MATERIAL TO PROCESS.
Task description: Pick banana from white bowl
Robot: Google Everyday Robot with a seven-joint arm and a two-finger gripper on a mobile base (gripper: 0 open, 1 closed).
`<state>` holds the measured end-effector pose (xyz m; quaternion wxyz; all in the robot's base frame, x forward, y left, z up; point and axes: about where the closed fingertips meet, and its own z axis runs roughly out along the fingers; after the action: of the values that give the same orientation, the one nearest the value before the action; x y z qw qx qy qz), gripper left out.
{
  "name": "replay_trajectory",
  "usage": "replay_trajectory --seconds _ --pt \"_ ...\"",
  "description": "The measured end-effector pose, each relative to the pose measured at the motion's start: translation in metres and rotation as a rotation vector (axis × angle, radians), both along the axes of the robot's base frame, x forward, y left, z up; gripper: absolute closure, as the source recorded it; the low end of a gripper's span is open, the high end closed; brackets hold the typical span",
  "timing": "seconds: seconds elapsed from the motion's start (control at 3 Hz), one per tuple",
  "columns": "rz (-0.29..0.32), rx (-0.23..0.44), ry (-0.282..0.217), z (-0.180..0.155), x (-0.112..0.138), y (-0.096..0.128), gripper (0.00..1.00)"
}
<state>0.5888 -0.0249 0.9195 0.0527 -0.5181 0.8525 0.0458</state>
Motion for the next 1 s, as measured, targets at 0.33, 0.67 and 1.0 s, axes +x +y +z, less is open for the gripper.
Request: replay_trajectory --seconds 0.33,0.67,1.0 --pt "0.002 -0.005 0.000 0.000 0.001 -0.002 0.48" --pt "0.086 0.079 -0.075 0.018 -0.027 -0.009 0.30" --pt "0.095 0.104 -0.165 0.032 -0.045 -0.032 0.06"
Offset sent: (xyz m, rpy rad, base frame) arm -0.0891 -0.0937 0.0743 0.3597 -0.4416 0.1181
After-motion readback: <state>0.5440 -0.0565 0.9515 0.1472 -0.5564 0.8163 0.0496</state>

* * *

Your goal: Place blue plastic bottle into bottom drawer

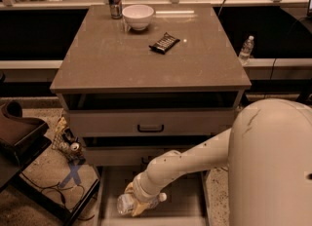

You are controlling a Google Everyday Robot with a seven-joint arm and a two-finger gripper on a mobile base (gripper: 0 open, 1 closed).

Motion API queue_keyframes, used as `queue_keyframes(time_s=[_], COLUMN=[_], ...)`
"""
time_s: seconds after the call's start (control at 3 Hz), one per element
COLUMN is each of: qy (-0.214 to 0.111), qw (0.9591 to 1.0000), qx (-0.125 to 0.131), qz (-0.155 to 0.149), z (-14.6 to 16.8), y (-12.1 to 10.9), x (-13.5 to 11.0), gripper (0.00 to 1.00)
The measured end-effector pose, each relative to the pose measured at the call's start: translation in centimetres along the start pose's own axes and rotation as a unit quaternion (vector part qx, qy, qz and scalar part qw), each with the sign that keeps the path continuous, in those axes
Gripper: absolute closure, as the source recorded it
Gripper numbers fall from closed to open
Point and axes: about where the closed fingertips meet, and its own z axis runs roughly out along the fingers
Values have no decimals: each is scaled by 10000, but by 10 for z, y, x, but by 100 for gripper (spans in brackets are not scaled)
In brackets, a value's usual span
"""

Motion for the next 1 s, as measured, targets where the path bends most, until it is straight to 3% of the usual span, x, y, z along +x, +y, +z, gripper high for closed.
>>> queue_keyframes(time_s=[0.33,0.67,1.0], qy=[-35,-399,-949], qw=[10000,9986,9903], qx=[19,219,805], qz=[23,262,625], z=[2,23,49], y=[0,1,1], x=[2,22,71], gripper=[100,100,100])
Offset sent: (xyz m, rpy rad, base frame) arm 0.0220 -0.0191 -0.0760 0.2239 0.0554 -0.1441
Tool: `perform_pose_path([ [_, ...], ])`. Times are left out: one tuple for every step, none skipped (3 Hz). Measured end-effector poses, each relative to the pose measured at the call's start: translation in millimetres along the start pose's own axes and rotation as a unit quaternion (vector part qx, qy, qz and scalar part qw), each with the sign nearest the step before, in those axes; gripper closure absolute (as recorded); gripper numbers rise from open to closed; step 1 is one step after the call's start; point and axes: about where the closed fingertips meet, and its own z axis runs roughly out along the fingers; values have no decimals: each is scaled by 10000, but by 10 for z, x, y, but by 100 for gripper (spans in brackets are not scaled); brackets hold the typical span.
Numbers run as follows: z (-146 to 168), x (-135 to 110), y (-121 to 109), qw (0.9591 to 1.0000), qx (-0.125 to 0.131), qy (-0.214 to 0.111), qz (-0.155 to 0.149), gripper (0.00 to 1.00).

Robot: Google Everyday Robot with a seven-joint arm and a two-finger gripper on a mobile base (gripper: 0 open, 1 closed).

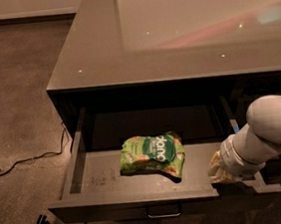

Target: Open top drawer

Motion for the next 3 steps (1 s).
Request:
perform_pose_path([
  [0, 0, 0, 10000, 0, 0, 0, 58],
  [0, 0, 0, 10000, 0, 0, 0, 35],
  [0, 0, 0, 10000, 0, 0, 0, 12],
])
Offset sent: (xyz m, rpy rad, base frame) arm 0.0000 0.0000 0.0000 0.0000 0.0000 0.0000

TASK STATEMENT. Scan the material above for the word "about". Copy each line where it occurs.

RESULT BELOW.
`<state>` holds the measured end-effector pose (xyz m; quaternion wxyz; all in the robot's base frame, x forward, y left, z up; point and axes: about where the closed fingertips meet, and its own z axis runs roughly out along the fingers; after the action: of the values that give the same orientation, the one nearest the value before the action; x y z qw qx qy qz), gripper left out.
Point and axes: about where the closed fingertips meet, and its own z axis runs roughly out along the fingers
Tool: `perform_pose_path([ [_, ...], ])`. Times are left out: one tuple for every step, none skipped (3 Hz). Measured end-effector poses, each relative to the pose measured at the call's start: translation in millimetres along the start pose's own axes and rotation as a unit quaternion (vector part qx, qy, qz and scalar part qw), each with the sign nearest the step before, in those axes; gripper closure absolute (as recorded); gripper numbers rise from open to closed; step 1 is one step after the call's start; point and axes: about where the closed fingertips meet, and its own z axis runs roughly out along the fingers; values have no decimals: each is scaled by 10000, but by 10 for z, x, y, but by 100 for gripper (spans in brackets are not scaled); brackets hold the typical span.

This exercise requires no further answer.